## The task
Please output each line of the data exactly as it appears.

## Given records
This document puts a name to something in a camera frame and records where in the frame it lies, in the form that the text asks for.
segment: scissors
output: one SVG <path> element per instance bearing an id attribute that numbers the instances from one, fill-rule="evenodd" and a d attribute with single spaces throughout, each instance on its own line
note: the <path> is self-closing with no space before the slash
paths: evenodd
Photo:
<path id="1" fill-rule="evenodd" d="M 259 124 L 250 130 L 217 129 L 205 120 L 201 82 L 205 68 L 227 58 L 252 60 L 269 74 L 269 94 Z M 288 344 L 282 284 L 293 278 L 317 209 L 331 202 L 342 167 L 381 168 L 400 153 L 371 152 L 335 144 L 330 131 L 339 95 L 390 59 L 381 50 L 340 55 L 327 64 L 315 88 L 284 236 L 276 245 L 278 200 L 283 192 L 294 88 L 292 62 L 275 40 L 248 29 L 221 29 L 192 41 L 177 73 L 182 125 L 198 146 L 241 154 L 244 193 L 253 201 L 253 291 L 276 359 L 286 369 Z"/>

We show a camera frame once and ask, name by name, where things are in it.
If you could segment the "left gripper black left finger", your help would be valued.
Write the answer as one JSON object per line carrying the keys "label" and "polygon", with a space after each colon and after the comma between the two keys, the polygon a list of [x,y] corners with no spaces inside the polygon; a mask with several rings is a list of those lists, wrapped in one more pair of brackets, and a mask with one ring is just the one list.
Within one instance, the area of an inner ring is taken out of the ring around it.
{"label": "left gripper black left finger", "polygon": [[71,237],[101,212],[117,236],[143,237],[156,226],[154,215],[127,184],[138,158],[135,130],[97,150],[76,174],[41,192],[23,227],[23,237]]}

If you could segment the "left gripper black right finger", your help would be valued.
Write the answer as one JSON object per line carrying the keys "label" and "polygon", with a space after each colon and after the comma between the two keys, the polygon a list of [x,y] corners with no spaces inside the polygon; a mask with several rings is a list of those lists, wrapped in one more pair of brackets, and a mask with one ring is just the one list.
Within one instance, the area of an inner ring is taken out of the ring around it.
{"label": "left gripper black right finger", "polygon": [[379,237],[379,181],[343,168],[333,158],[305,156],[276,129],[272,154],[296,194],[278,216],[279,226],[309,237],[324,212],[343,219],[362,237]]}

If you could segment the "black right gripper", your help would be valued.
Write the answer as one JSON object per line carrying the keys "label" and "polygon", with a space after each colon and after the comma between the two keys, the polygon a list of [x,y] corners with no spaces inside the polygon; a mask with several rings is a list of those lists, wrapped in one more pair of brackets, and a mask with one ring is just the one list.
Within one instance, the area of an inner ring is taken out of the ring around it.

## Response area
This document puts a name to something in a camera frame and records where in the frame it lies, in the form that the text asks for.
segment: scissors
output: one SVG <path> element per instance bearing an id attribute that numbers the instances from one, fill-rule="evenodd" and a d attribute with single spaces throughout, each instance on its own line
note: the <path> is self-closing with no space before the slash
paths: evenodd
Photo:
<path id="1" fill-rule="evenodd" d="M 259 124 L 250 130 L 217 129 L 205 120 L 201 82 L 205 68 L 227 58 L 252 60 L 269 74 L 269 94 Z M 288 344 L 282 284 L 293 278 L 317 209 L 331 202 L 342 167 L 381 168 L 400 153 L 371 152 L 335 144 L 330 131 L 339 95 L 390 59 L 381 50 L 340 55 L 327 64 L 315 88 L 284 236 L 276 245 L 278 200 L 283 192 L 294 88 L 292 62 L 275 40 L 248 29 L 221 29 L 192 41 L 177 73 L 182 125 L 198 146 L 241 154 L 244 193 L 253 201 L 253 291 L 276 359 L 286 369 Z"/>

We show a camera frame once and ask, name by name, where things are in it.
If you could segment the "left gripper black left finger", your help would be valued.
Write the answer as one JSON object per line carrying the keys "label" and "polygon", with a space after each colon and after the comma between the two keys, the polygon a list of [x,y] corners with no spaces inside the polygon; a mask with several rings is a list of those lists, wrapped in one more pair of brackets, and a mask with one ring is just the one list.
Within one instance, the area of an inner ring is taken out of the ring around it.
{"label": "left gripper black left finger", "polygon": [[71,237],[101,212],[117,236],[143,237],[156,226],[154,215],[127,184],[138,158],[135,130],[97,150],[76,174],[41,192],[23,227],[23,237]]}

If you could segment the "left gripper black right finger", your help would be valued.
Write the answer as one JSON object per line carrying the keys "label" and "polygon", with a space after each colon and after the comma between the two keys, the polygon a list of [x,y] corners with no spaces inside the polygon; a mask with several rings is a list of those lists, wrapped in one more pair of brackets, and a mask with one ring is just the one list.
Within one instance, the area of an inner ring is taken out of the ring around it.
{"label": "left gripper black right finger", "polygon": [[379,237],[379,181],[343,168],[333,158],[305,156],[276,129],[272,154],[296,194],[278,216],[279,226],[309,237],[324,212],[343,219],[362,237]]}

If you could segment the "black right gripper", your help would be valued.
Write the answer as one JSON object per line carrying the keys "label" and "polygon", with a space after each colon and after the comma between the two keys, the polygon a list of [x,y] corners with no spaces inside the polygon; a mask with several rings is a list of those lists, wrapped in one more pair of brackets, and a mask with one ring is just the one list.
Within one instance, the area of an inner ring is taken out of the ring around it.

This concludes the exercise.